**TASK ITEM**:
When you find the line with "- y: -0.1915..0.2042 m" among the records below, reproduce it and each line after it exactly, ending with the line with "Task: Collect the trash".

[Entries taken from a collection]
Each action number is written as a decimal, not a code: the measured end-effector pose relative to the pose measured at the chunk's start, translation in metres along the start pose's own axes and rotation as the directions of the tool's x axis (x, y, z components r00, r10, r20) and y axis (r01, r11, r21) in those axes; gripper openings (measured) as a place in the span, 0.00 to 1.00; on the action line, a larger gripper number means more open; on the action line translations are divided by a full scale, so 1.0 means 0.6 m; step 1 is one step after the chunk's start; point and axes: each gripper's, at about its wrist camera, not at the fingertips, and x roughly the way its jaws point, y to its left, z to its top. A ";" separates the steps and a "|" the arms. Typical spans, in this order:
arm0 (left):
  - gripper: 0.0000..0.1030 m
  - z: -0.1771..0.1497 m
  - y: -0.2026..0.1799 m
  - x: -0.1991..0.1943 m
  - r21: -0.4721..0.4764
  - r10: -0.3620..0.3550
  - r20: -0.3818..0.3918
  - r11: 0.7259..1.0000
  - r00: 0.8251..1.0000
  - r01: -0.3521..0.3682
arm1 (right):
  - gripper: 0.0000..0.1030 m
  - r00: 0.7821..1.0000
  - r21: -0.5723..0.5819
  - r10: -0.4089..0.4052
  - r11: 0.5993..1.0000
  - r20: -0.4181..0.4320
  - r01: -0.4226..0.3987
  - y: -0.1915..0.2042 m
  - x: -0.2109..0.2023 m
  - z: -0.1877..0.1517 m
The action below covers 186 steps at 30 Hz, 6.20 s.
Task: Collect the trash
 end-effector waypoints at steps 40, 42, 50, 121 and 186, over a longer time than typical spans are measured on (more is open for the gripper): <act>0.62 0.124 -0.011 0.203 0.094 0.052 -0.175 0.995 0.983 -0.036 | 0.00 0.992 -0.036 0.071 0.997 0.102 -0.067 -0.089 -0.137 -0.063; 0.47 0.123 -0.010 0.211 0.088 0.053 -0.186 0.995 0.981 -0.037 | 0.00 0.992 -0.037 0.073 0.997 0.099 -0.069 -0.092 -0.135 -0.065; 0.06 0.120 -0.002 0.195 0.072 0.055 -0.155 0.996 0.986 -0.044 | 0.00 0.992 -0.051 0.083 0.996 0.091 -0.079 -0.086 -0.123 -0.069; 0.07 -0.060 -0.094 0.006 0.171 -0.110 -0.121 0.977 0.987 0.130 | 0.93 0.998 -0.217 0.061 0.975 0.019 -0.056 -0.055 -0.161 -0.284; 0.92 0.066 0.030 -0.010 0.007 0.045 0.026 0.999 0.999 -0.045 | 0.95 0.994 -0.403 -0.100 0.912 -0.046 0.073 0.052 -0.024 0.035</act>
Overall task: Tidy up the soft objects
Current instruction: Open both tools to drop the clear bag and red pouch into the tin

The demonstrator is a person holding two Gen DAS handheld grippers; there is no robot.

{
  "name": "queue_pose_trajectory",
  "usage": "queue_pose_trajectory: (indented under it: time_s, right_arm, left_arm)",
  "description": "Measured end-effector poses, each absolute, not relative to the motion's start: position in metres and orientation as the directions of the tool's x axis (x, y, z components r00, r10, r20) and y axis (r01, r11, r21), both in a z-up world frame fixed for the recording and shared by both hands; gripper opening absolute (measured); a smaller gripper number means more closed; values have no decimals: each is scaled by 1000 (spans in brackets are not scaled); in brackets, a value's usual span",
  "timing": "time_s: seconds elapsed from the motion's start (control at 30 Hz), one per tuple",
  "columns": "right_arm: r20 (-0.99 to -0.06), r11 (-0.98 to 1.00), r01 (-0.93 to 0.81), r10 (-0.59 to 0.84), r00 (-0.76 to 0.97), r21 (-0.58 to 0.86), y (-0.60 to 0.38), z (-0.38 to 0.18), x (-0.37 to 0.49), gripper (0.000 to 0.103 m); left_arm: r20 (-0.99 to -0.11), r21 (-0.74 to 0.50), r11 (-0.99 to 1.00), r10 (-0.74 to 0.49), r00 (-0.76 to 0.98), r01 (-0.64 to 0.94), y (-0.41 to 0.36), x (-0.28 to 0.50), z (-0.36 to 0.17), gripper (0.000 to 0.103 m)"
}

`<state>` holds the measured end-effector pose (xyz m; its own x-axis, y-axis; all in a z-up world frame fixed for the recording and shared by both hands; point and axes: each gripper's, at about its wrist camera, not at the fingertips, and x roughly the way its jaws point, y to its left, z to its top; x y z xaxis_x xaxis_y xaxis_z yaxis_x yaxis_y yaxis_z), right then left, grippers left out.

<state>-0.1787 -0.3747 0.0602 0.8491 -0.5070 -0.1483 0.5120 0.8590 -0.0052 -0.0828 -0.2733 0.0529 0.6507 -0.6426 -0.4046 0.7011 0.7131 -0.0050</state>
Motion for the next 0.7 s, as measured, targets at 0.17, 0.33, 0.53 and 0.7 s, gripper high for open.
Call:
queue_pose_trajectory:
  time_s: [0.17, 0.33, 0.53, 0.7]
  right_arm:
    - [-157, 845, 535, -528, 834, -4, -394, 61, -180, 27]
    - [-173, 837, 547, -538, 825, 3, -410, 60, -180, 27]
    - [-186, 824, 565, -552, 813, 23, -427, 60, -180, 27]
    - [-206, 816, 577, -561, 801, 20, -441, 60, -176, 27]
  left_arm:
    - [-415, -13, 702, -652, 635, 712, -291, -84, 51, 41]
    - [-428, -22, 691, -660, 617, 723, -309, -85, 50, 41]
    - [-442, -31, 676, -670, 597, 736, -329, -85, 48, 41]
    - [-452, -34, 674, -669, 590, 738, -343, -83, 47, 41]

**ANSWER TO THE EXERCISE**:
  - y: -0.1915..0.2042 m
  - x: -0.2109..0.2023 m
  - z: -0.1877..0.1517 m
The action below covers 186 steps at 30 Hz, 6.20 s.
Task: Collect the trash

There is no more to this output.